Top of Data to process

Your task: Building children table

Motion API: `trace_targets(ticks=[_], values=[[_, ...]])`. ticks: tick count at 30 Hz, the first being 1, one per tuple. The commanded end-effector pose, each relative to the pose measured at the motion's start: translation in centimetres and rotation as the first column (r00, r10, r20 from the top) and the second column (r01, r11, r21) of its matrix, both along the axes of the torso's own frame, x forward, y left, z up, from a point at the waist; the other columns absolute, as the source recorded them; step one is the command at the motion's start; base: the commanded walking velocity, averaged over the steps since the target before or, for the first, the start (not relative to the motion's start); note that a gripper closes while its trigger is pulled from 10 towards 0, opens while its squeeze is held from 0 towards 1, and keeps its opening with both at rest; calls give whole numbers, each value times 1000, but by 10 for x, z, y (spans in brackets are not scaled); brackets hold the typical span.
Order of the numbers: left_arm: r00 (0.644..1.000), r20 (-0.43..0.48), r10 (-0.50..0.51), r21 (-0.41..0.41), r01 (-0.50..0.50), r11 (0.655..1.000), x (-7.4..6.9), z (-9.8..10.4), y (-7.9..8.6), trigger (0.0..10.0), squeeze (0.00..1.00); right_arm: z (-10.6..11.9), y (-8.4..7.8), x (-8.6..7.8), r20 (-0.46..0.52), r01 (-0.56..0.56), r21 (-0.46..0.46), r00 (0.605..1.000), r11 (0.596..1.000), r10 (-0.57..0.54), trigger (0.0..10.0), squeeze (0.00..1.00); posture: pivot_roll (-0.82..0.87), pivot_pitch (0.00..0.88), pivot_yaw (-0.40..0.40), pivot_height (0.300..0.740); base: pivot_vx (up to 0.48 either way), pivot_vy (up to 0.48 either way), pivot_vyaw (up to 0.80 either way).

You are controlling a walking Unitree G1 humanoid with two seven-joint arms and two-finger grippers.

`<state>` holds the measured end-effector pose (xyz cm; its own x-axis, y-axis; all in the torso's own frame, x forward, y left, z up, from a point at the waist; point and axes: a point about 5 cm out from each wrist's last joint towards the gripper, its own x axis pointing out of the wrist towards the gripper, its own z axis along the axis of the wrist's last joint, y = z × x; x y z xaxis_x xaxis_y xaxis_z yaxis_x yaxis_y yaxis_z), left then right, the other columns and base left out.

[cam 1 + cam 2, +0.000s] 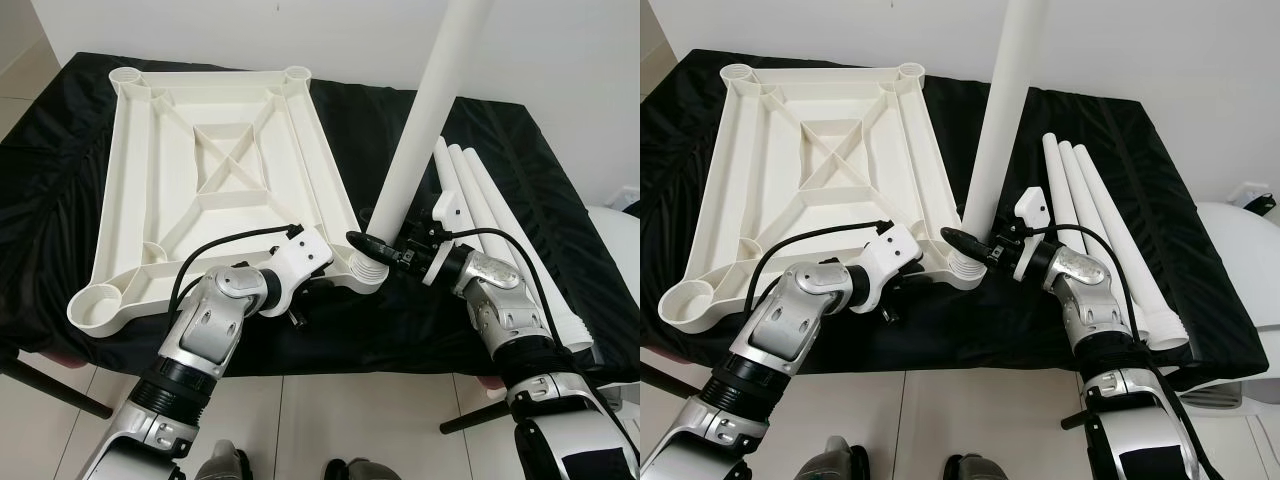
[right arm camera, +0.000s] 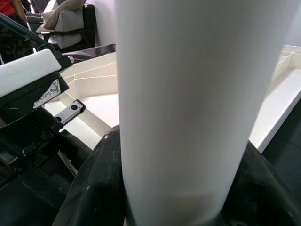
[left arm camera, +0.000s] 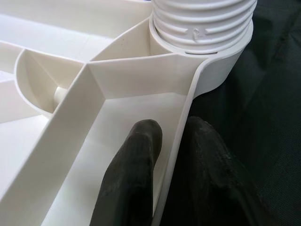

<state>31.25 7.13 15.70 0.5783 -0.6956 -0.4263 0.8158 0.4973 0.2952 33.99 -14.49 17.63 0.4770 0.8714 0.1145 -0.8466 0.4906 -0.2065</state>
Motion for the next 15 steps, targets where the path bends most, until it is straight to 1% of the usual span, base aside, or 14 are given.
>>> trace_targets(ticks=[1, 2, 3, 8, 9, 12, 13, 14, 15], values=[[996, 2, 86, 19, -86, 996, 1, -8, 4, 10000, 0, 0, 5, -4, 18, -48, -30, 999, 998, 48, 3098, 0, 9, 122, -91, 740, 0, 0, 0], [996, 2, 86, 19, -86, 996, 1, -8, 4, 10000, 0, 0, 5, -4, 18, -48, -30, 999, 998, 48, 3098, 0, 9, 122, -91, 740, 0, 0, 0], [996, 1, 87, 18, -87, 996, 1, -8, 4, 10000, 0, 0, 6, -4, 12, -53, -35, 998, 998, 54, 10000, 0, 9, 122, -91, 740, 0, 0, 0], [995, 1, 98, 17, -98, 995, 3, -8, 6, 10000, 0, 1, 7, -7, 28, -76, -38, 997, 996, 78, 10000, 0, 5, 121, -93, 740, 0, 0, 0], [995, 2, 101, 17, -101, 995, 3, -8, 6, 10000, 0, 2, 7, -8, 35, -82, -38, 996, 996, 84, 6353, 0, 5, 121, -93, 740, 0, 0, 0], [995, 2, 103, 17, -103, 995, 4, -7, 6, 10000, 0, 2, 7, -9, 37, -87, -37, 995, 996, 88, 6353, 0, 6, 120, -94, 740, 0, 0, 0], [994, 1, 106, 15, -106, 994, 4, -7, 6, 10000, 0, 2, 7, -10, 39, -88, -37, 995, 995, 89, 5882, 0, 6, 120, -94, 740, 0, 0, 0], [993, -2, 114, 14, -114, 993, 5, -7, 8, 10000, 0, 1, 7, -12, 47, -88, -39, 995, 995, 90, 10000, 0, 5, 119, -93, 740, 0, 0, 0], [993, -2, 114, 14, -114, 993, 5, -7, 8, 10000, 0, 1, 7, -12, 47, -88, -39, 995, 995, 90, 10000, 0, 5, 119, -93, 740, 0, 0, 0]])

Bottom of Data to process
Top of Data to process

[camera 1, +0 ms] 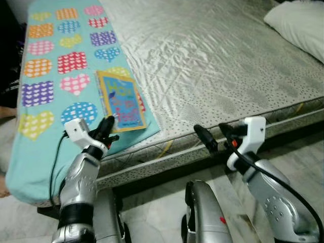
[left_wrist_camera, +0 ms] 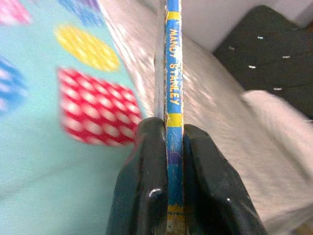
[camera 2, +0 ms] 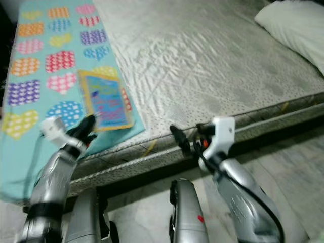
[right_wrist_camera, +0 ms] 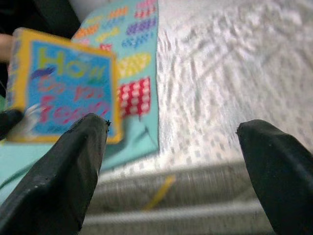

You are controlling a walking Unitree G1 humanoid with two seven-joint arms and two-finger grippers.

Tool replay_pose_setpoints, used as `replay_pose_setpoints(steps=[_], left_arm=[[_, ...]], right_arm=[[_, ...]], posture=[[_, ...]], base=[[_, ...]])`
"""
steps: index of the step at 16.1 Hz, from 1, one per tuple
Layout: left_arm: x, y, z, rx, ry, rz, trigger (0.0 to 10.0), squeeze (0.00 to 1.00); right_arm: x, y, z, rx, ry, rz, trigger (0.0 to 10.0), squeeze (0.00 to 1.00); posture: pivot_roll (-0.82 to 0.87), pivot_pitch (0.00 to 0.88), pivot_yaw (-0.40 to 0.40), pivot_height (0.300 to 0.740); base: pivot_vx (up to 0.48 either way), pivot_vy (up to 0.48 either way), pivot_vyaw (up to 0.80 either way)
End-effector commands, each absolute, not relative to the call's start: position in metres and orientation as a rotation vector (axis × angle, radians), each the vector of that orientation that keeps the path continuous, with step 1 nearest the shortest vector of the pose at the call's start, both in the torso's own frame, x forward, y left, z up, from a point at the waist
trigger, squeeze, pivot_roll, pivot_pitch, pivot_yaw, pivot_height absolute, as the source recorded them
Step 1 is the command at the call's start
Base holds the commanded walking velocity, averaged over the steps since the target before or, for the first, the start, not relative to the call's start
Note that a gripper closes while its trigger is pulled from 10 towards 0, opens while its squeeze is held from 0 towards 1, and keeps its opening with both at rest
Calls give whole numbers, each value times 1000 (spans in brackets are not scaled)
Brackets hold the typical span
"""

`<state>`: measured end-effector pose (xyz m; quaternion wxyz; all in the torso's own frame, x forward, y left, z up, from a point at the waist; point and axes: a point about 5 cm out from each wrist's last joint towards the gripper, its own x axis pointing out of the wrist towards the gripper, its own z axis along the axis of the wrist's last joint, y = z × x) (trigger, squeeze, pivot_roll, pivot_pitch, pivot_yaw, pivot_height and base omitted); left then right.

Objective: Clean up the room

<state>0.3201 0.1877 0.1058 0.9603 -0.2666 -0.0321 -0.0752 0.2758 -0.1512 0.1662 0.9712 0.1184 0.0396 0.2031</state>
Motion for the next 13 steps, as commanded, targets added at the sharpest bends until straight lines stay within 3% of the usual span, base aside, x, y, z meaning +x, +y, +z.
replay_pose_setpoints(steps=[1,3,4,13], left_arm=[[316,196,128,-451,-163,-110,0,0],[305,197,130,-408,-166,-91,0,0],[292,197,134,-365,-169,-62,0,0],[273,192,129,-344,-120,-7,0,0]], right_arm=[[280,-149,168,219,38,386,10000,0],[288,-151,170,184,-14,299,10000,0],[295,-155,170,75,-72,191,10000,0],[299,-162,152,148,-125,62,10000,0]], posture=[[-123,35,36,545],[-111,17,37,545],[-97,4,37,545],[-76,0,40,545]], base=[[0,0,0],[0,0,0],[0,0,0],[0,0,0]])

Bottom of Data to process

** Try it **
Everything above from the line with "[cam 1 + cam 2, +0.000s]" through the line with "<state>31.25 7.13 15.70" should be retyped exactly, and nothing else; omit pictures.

** Answer **
[cam 1 + cam 2, +0.000s] 
[right arm camera, +0.000s] 
[left arm camera, +0.000s] 

<state>31.25 7.13 15.70 0.5783 -0.6956 -0.4263 0.8158 0.4973 0.2952 33.99 -14.49 17.63 0.4770 0.8714 0.1145 -0.8466 0.4906 -0.2065</state>

Work on the answer is now done.